[Records excerpted from a collection]

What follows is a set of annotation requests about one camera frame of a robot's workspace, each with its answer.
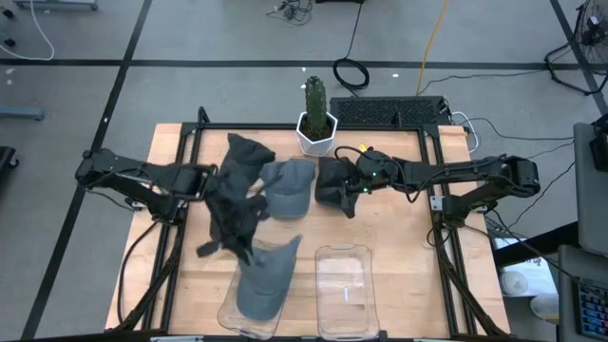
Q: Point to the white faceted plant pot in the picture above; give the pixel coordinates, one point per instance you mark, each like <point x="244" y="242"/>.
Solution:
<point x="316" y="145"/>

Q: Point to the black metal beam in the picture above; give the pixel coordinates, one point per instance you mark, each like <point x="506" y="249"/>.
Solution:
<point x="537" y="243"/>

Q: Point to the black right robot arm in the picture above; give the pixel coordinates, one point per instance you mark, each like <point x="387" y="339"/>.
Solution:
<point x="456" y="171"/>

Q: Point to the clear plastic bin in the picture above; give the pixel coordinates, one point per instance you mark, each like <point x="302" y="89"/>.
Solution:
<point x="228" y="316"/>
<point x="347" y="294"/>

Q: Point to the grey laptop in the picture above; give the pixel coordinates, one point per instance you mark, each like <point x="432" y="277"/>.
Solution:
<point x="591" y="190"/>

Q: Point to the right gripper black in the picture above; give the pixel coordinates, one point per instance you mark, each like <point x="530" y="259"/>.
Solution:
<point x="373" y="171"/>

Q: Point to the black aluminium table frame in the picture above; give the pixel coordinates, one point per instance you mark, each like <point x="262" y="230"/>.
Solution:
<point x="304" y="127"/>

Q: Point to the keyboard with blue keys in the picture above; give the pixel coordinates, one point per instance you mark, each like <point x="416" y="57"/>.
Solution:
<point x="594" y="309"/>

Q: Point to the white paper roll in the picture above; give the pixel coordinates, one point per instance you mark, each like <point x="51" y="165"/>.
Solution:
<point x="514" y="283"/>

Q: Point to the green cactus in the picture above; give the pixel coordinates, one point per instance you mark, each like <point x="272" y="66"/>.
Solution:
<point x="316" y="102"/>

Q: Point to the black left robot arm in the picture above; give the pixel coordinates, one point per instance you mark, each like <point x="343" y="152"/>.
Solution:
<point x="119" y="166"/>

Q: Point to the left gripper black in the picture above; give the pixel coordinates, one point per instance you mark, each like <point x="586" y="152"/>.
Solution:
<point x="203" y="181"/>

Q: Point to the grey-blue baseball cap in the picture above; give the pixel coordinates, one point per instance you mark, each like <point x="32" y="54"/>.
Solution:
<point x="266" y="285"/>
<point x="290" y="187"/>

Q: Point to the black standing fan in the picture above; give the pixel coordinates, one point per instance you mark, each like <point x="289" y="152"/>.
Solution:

→ **Task directions**
Give the data above back unchanged, except for the pictures.

→ **Written solution**
What follows is a set of annotation requests about one camera frame of a robot's workspace, each with its answer.
Q: Point to the white faceted plant pot in the picture above; give the pixel coordinates, one point per instance you mark, each like <point x="244" y="242"/>.
Solution:
<point x="316" y="145"/>

Q: Point to the black metal beam in the picture above; give the pixel coordinates, one point per instance you mark, each like <point x="506" y="249"/>.
Solution:
<point x="537" y="243"/>

Q: Point to the black right robot arm in the picture above; give the pixel coordinates, one point per instance you mark, each like <point x="387" y="339"/>.
Solution:
<point x="456" y="171"/>

Q: Point to the clear plastic bin in the picture above; give the pixel coordinates, one point per instance you mark, each like <point x="302" y="89"/>.
Solution:
<point x="228" y="316"/>
<point x="347" y="294"/>

Q: Point to the grey laptop in the picture above; give the pixel coordinates, one point per instance you mark, each like <point x="432" y="277"/>.
Solution:
<point x="591" y="190"/>

Q: Point to the right gripper black in the picture above; give the pixel coordinates, one point per instance you mark, each like <point x="530" y="259"/>.
Solution:
<point x="373" y="171"/>

Q: Point to the black aluminium table frame in the picture above; give the pixel coordinates, one point per instance you mark, each like <point x="262" y="230"/>.
Solution:
<point x="304" y="127"/>

Q: Point to the keyboard with blue keys in the picture above; give the pixel coordinates, one point per instance you mark, each like <point x="416" y="57"/>.
Solution:
<point x="594" y="309"/>

Q: Point to the white paper roll in the picture above; give the pixel coordinates, one point per instance you mark, each like <point x="51" y="165"/>.
Solution:
<point x="514" y="283"/>

Q: Point to the green cactus in the picture above; give the pixel coordinates, one point per instance you mark, each like <point x="272" y="66"/>.
Solution:
<point x="316" y="102"/>

Q: Point to the black left robot arm in the picture above; give the pixel coordinates, one point per instance you mark, each like <point x="343" y="152"/>.
Solution:
<point x="119" y="166"/>

Q: Point to the left gripper black in the picture above; give the pixel coordinates, one point per instance you mark, each like <point x="586" y="152"/>.
Solution:
<point x="203" y="181"/>

Q: Point to the grey-blue baseball cap in the picture above; give the pixel coordinates, one point per instance you mark, each like <point x="32" y="54"/>.
Solution:
<point x="266" y="285"/>
<point x="290" y="187"/>

Q: Point to the black standing fan in the picture above; give the pixel coordinates, one point per instance you mark, each like <point x="289" y="152"/>.
Solution:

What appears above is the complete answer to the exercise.